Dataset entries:
----
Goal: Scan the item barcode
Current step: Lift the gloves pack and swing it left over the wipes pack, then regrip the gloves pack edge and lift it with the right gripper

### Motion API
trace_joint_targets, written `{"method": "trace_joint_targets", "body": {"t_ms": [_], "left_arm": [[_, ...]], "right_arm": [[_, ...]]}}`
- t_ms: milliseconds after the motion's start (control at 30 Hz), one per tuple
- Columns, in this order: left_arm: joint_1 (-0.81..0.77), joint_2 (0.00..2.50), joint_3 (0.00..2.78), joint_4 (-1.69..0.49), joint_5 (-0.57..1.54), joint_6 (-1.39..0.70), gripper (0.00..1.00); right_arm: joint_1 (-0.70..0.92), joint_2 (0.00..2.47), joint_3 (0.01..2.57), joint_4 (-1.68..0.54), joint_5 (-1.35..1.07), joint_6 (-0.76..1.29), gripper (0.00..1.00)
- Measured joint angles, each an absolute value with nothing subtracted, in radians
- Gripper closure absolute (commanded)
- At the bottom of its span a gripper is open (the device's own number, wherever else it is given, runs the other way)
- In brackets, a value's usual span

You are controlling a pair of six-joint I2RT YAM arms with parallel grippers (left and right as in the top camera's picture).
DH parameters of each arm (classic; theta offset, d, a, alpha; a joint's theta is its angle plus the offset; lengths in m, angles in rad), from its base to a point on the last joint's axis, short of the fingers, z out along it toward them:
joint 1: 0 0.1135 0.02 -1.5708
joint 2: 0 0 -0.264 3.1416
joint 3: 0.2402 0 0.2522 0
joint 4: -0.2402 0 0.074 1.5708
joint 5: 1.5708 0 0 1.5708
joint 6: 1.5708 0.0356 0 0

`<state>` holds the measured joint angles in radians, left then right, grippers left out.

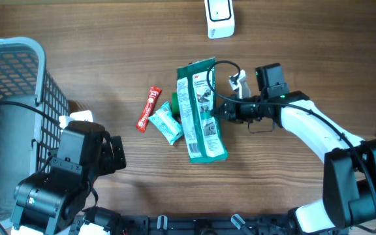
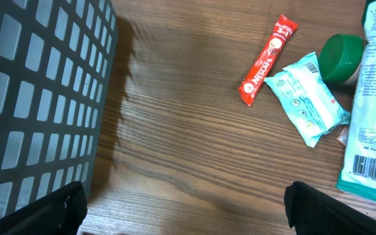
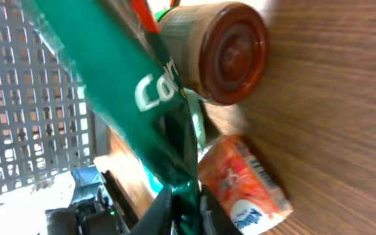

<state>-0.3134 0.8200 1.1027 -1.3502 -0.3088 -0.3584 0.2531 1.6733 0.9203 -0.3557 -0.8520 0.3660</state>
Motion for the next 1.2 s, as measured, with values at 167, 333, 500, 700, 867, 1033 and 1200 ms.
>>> {"method": "trace_joint_targets", "body": {"t_ms": [167, 333, 500, 700, 867, 1033, 1200], "left_arm": [[-0.313, 0.82, 1.103, -1.351, -0.309, -0.358, 0.0], [-0.313, 0.82, 1.103, -1.351, -0.309, -0.358, 0.0], [-0.313, 0.82, 1.103, -1.35, -0.309, -0.358, 0.0], [-0.313, 0.82, 1.103, -1.351, -0.309, -0.358, 0.0], [-0.313, 0.82, 1.103, -1.35, -0.309, -0.358, 0.0], [-0.313, 0.82, 1.103, -1.351, -0.309, -0.358, 0.0], [-0.313, 0.82, 1.103, -1.351, -0.309, -0.358, 0.0]], "right_arm": [[0.261, 1.672, 0.92, -0.356, -0.846, 0.292, 0.71], [0.261, 1.67, 0.893, -0.355, -0.82, 0.239, 0.2], [0.261, 1.67, 0.873, -0.372, -0.812, 0.138, 0.0], [0.261, 1.67, 0.872, -0.414, -0.88, -0.084, 0.05], [0.261, 1.673, 0.872, -0.347, -0.905, -0.144, 0.07], [0.266, 1.791, 0.872, -0.278, -0.982, -0.159, 0.1], [0.267, 1.835, 0.872, -0.216, -1.026, -0.16, 0.14]]}}
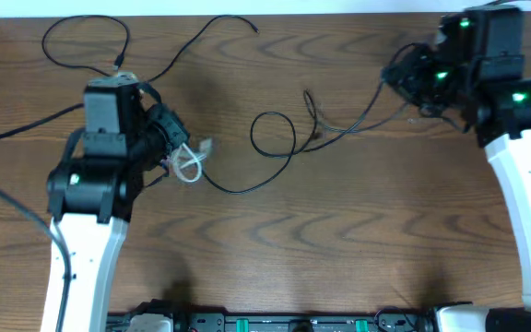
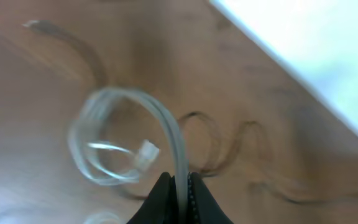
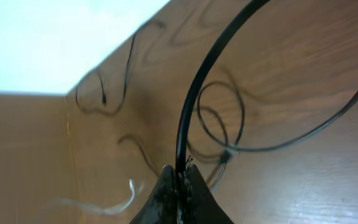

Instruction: Untangle cables

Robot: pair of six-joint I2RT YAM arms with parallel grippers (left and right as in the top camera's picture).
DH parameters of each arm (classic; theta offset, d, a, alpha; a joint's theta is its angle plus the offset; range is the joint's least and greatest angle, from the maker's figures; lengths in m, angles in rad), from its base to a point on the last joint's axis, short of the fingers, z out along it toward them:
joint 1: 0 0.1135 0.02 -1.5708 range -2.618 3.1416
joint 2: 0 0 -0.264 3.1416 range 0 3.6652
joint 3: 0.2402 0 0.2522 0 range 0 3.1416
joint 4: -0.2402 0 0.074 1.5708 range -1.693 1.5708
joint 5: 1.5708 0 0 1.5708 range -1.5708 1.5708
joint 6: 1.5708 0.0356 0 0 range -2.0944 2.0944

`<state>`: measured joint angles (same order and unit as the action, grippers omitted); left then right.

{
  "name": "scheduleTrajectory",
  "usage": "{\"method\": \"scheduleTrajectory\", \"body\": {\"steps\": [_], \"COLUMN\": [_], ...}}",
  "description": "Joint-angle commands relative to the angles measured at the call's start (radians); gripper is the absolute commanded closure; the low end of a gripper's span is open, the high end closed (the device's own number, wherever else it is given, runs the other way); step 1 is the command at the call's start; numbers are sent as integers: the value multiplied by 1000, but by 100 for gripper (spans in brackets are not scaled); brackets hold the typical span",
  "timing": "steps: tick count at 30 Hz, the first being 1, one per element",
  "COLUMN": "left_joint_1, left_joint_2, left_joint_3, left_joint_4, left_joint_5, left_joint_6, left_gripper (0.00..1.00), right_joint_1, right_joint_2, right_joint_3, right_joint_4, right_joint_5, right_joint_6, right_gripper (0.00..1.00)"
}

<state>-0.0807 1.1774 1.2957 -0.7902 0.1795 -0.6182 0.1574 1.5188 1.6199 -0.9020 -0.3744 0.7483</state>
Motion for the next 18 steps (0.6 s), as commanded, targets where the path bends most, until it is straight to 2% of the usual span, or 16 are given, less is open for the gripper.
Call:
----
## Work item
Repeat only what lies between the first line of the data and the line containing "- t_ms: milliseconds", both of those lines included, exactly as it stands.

## Solution
Goal: Scan the item barcode
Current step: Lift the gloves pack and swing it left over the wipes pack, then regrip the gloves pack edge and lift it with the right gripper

### Motion API
trace_joint_targets, written `{"method": "trace_joint_targets", "body": {"t_ms": [_], "left_arm": [[_, ...]], "right_arm": [[_, ...]]}}`
- t_ms: milliseconds after the motion's start (control at 30 Hz), one per tuple

No other output is expected for this exercise.